水の女神エヴァが生み出し、全ての命の源である水を力とするエルフ族には遠く及ばないが、種族として考えればエルフの次に長い寿命を有する。
そして首都クリタスから馬を飛ばして三時間程走ったクリタス平原に、二人の若いゴブリンと一人の若いオークが居た。
ゴブリンは男女で兄妹のようだ。
兄は大きな斬馬刀を模した木刀で、同じ物を持つオークの若者と叩き合っている。
ゴブリンの妹の方はそれを笑顔で見つめてる。
ゴブリンの木刀がかなりの速さで、オークの右胸を突こうとした。
オークはそれを間一髪で弾き叫ぶ。
「トール!今のは危ねぇだろうが!」
「あぁ⁈グーダ甘い事を言うな、戦場なら危ねぇ事しか無いぜ」
「お兄様、ここは戦場ではありませんよ!」
トールはこの時千歳、妹のトータリアは九百歳、オークのグーダは五百歳程度であり、オーク族は寿命で三千年程生きる為に、見た目は皆同じくらいの二十歳程の年頃に見える。
トールはクリタスの王子として生まれたにも関わらず、ひたすらに剣に磨きをかけるように、毎日の鍛錬を欠かさない。
グーダはオーク族最大部族の王子で、部族間争いに巻き込まれ無いように、クリタス王国の首都クリタスに来ていた。
二人は出会ってから意気投合し、頻繁にこうして木刀を交えている。
二人はまだ知らない、この先千年後にまさにこの場所で、世界の命運をかけた戦いに全てを捧げる事を……
その様子を天界から風の女神ウィンディアが風の輪を通して見ていた。
「ウィンディア?何を見ているのですか?」
「お姉様、今日は天界に何かご用ですか?」
「とくに何も無いのですが、お母様のお顔を見たくなりまして、来てみました。」
そう闇の女神オプスが瞳を閉じたまま笑顔で話す。
「ところで、ゴブリンの王子がどうかしたのですか?」
ウィンディアはそう聞かれると、頰を赤くしながら言う。
「いえ、彼は闇の眷属お姉様の生み出した種族なのに、風の様に包み込む様な優しさと竜巻の様に激しい心を持っていて……

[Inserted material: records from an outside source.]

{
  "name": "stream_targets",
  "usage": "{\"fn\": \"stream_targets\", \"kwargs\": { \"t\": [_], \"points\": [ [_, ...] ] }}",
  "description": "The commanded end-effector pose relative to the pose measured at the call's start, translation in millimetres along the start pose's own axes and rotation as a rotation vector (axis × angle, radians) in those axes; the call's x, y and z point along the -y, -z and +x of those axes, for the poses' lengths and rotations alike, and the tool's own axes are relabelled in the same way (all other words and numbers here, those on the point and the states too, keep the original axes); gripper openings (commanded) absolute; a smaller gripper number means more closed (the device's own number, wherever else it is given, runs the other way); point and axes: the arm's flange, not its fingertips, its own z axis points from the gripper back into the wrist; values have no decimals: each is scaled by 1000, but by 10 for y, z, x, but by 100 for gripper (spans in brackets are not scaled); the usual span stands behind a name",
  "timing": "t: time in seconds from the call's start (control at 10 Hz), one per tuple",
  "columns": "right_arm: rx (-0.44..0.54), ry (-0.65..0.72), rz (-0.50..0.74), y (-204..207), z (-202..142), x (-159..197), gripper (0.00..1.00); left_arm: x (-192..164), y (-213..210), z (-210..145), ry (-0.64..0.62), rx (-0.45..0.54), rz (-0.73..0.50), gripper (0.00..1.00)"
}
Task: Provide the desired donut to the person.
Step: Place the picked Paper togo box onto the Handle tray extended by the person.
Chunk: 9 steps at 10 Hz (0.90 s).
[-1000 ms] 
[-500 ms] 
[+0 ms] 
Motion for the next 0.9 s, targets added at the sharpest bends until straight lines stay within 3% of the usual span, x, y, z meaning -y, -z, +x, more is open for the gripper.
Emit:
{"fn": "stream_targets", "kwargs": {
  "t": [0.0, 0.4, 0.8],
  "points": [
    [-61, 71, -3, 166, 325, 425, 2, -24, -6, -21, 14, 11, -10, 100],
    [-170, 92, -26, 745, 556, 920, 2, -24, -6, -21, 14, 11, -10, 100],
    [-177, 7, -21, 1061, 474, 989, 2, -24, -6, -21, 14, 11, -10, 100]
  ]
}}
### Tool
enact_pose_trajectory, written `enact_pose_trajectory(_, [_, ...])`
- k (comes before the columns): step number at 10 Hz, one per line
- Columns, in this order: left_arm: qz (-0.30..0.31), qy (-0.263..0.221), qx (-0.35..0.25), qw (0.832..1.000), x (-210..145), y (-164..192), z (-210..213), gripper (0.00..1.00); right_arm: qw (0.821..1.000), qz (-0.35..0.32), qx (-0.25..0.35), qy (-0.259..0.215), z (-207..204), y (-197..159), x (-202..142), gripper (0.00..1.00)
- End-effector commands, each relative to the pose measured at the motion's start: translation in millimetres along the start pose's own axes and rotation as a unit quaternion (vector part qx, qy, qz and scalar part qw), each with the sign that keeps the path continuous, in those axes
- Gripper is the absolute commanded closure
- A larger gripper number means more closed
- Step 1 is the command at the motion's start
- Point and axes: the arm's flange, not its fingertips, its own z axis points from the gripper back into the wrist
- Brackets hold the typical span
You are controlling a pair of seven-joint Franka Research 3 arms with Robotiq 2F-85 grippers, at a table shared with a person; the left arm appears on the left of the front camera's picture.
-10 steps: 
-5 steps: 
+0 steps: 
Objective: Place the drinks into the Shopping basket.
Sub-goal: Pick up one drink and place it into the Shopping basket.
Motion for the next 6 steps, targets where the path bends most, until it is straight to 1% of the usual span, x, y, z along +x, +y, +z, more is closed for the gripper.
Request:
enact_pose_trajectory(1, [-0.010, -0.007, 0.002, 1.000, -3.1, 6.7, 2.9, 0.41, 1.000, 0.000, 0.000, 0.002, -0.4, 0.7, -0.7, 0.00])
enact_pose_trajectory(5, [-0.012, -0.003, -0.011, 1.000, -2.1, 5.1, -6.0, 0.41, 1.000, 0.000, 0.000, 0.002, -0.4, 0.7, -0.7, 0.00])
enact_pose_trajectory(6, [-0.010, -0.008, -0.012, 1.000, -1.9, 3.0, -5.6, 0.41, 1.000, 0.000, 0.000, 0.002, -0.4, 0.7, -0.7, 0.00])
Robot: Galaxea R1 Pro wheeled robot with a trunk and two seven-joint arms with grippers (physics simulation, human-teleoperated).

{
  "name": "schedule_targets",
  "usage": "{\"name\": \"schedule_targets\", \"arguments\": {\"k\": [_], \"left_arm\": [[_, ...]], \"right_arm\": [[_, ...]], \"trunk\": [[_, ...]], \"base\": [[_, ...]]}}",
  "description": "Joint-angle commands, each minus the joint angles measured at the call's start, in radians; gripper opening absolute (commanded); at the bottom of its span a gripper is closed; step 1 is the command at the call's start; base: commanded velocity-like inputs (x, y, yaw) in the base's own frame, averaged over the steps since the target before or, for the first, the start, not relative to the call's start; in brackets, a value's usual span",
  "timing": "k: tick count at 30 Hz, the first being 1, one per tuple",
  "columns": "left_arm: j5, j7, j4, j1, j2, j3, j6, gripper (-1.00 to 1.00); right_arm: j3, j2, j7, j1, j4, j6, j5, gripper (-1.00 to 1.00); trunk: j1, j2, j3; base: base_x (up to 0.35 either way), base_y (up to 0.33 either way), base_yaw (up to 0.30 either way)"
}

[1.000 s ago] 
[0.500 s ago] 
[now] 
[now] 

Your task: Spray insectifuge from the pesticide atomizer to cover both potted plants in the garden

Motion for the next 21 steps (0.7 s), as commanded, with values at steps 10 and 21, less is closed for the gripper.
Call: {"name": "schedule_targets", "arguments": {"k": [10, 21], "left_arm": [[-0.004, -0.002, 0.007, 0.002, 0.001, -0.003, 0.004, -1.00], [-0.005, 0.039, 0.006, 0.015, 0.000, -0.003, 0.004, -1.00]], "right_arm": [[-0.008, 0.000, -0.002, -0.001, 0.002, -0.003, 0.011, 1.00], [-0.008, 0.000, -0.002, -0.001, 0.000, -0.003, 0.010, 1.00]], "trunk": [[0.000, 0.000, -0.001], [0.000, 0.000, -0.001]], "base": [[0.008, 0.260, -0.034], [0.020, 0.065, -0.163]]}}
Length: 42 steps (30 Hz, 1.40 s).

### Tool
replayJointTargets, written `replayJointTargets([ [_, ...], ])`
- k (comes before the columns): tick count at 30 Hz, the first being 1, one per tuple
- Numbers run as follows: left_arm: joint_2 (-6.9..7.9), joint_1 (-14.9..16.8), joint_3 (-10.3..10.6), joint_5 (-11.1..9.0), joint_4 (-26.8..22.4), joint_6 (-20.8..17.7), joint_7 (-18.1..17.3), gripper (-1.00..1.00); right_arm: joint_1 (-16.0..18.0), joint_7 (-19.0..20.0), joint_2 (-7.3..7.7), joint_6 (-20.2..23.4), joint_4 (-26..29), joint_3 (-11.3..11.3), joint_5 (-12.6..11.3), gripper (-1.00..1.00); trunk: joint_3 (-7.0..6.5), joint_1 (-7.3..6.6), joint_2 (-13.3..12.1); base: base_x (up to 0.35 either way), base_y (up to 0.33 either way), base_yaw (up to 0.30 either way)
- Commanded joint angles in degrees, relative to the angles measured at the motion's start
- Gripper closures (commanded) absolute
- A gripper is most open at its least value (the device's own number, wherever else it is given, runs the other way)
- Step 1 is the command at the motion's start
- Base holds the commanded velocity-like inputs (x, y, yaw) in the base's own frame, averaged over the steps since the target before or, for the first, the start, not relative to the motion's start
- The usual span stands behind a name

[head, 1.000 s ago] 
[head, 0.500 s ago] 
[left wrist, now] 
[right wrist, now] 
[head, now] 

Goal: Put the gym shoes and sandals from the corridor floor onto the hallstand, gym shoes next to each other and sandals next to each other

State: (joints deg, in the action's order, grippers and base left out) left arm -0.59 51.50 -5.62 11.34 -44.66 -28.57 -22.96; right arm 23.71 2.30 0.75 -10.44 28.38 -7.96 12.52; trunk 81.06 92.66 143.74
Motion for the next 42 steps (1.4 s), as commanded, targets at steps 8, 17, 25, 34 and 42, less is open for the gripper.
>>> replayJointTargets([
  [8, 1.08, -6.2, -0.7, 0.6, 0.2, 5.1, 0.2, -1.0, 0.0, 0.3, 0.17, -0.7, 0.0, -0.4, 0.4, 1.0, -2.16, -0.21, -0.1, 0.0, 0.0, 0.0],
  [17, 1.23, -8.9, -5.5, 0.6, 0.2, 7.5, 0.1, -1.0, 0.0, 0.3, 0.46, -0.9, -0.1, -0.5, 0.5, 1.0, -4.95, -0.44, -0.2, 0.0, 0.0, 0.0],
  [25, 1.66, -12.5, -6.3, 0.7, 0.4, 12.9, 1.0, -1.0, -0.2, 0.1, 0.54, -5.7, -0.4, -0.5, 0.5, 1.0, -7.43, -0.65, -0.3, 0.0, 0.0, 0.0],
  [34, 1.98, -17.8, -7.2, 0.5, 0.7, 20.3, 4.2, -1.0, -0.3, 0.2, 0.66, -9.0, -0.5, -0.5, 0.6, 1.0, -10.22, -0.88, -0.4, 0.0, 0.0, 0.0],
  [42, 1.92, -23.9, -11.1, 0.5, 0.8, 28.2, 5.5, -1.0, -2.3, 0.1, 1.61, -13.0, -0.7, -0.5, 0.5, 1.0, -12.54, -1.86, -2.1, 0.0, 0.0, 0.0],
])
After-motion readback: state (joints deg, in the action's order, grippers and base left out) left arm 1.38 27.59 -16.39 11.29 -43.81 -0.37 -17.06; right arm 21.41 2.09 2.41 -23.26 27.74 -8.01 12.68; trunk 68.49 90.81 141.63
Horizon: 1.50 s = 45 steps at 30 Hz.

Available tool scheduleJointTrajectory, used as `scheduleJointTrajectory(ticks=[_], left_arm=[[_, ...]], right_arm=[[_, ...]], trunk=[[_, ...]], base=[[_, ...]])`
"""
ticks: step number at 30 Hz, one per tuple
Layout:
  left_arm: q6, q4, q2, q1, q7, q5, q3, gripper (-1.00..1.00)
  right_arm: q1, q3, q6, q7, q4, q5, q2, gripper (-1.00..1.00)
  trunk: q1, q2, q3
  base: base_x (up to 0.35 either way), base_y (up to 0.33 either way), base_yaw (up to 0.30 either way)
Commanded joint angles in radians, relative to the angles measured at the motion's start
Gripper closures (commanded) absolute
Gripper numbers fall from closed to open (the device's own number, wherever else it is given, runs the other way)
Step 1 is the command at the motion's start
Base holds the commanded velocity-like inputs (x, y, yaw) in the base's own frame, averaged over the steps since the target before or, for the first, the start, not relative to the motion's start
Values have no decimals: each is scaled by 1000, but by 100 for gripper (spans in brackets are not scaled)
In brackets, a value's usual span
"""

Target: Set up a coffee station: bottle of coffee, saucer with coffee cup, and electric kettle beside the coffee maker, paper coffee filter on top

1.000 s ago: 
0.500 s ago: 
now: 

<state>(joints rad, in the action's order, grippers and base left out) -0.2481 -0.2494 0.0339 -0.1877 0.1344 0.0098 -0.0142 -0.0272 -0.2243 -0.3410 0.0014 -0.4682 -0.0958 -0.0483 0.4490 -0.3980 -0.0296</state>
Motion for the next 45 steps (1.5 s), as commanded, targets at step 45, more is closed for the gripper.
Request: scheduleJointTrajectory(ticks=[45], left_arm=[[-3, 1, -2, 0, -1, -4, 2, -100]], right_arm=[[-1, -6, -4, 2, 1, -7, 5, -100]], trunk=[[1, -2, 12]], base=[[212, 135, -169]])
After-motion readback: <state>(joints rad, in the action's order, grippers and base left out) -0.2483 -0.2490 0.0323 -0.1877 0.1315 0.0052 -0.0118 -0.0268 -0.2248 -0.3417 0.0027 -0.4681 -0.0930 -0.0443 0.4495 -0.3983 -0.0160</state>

何故私が生み出した、バディ族にその様な素敵な者が生まれないのかなって……」
明らかに誤魔化しながら言っているのをオプスは見てクスクスと小さく笑うと。
「お姉様笑わないで下さい…」
恥ずかしがりながらウィンディアは言うと
「はい」
オプスは笑顔で返事をして、アインの屋敷に向かって行った。